**WORK ITEM**
The line containing "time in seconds" and every line after it through the end of the records: return those exactly, and nothing more.

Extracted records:

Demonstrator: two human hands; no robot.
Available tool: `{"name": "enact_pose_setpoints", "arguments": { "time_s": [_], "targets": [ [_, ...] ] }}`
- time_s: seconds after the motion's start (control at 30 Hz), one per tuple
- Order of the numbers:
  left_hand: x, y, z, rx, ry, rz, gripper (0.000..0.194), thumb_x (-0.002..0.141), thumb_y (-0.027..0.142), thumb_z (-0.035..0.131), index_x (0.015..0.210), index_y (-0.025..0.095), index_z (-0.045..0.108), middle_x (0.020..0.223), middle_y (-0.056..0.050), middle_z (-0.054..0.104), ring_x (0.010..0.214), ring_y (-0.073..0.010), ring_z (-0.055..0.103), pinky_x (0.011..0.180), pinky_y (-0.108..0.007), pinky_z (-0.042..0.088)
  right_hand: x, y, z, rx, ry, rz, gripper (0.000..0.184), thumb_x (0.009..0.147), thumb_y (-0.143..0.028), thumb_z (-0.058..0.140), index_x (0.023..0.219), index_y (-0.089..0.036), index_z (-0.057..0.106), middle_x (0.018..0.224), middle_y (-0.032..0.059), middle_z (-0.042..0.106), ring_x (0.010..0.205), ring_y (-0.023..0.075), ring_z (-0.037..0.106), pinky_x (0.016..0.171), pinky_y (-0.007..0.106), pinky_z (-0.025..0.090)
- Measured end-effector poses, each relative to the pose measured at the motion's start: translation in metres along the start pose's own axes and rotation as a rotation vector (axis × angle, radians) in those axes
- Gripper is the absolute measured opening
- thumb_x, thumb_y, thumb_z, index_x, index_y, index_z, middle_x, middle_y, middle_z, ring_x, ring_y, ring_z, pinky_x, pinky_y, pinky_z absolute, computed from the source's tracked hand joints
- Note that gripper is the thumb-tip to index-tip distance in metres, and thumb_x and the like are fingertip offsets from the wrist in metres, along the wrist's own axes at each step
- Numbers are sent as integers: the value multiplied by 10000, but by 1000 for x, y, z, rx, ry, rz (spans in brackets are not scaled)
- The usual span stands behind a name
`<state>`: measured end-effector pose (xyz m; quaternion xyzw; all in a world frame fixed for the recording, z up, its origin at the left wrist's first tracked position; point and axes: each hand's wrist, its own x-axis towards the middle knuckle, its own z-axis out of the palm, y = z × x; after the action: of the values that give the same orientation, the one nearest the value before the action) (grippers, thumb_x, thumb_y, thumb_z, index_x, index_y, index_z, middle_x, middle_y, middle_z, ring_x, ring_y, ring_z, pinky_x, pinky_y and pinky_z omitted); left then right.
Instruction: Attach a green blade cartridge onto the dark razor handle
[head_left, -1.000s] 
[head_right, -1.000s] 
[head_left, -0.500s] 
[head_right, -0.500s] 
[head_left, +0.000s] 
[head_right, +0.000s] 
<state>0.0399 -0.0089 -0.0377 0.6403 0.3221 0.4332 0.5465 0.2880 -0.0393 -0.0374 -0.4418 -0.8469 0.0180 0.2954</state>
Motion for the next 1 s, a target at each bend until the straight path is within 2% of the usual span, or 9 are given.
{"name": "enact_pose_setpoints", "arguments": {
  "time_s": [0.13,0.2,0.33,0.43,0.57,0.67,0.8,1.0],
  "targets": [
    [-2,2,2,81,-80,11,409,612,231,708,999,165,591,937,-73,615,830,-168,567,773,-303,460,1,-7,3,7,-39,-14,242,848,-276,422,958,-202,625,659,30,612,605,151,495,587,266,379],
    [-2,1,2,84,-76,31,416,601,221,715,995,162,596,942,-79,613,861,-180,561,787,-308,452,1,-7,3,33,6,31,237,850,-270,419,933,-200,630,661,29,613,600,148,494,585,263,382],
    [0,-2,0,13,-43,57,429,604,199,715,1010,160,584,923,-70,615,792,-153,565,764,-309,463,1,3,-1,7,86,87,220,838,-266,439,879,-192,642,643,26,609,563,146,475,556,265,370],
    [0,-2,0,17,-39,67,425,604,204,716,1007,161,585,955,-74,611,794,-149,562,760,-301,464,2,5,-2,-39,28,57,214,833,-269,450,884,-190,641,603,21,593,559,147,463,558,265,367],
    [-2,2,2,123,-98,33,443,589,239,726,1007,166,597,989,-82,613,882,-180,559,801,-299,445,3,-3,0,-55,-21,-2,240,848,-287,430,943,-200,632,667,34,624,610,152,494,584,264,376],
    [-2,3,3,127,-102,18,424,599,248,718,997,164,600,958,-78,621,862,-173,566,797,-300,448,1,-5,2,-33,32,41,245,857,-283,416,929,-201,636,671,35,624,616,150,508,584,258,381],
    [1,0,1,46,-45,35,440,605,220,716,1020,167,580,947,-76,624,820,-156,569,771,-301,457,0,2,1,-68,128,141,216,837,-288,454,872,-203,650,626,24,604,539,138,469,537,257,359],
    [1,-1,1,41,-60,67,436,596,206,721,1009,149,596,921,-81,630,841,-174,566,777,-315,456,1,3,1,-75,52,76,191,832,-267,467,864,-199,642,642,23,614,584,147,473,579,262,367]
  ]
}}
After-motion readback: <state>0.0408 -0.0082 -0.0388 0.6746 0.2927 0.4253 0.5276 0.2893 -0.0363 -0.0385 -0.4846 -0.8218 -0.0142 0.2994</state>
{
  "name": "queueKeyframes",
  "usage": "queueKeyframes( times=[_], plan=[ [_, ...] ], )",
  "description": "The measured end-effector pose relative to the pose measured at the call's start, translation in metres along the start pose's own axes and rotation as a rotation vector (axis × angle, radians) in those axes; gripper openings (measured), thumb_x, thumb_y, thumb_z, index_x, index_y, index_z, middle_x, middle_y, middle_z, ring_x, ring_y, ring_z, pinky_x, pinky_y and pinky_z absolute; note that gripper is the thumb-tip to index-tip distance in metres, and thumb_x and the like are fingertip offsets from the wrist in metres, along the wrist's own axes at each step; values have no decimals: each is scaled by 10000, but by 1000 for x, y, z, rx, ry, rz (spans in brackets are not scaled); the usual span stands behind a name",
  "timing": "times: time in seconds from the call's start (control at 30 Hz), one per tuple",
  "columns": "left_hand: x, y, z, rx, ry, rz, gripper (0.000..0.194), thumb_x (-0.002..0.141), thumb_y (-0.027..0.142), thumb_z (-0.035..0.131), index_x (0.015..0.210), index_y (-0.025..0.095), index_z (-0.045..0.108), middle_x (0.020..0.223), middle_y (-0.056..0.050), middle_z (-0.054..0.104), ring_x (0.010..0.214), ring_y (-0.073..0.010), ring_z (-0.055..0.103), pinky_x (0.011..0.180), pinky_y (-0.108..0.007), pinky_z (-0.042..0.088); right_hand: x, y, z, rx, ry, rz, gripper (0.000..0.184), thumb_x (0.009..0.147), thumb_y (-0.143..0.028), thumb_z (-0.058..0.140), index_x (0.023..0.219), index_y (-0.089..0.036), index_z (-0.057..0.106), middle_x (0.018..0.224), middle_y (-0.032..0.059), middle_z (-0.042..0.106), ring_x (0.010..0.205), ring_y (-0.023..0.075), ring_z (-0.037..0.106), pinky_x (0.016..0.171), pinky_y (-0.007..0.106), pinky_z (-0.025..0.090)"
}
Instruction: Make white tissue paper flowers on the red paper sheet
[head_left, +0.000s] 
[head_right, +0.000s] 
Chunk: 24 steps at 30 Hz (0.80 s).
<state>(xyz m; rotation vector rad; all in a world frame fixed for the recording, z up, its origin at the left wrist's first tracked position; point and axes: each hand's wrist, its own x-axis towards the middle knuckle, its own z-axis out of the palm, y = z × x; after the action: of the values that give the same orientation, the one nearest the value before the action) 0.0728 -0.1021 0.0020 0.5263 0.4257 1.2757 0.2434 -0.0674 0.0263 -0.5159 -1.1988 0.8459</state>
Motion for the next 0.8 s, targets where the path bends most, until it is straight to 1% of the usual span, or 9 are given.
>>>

**YOUR RESPONSE**
  "timing": "times: time in seconds from the call's start (control at 30 Hz), one per tuple",
  "columns": "left_hand: x, y, z, rx, ry, rz, gripper (0.000..0.194), thumb_x (-0.002..0.141), thumb_y (-0.027..0.142), thumb_z (-0.035..0.131), index_x (0.015..0.210), index_y (-0.025..0.095), index_z (-0.045..0.108), middle_x (0.020..0.223), middle_y (-0.056..0.050), middle_z (-0.054..0.104), ring_x (0.010..0.214), ring_y (-0.073..0.010), ring_z (-0.055..0.103), pinky_x (0.011..0.180), pinky_y (-0.108..0.007), pinky_z (-0.042..0.088); right_hand: x, y, z, rx, ry, rz, gripper (0.000..0.184), thumb_x (0.009..0.147), thumb_y (-0.143..0.028), thumb_z (-0.058..0.140), index_x (0.023..0.219), index_y (-0.089..0.036), index_z (-0.057..0.106), middle_x (0.018..0.224), middle_y (-0.032..0.059), middle_z (-0.042..0.106), ring_x (0.010..0.205), ring_y (-0.023..0.075), ring_z (-0.037..0.106), pinky_x (0.016..0.171), pinky_y (-0.007..0.106), pinky_z (-0.025..0.090)"
}
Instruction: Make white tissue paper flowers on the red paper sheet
[head_left, +0.000s] 
[head_right, +0.000s] 
Chunk: 24 steps at 30 Hz (0.80 s).
<state>(xyz m; rotation vector rad; all in a world frame fixed for the recording, z up, its origin at the left wrist's first tracked position; point and axes: each hand's wrist, its own x-axis towards the middle knuckle, its own z-axis out of the palm, y = z × x; after the action: of the values that give the same orientation, the one nearest the value before the action) 0.0728 -0.1021 0.0020 0.5263 0.4257 1.2757 0.2434 -0.0674 0.0263 -0.5159 -1.1988 0.8459</state>
Motion for the next 0.8 s, targets where the path bends most, until it is straight to 1% of the usual span, or 9 are given.
>>>

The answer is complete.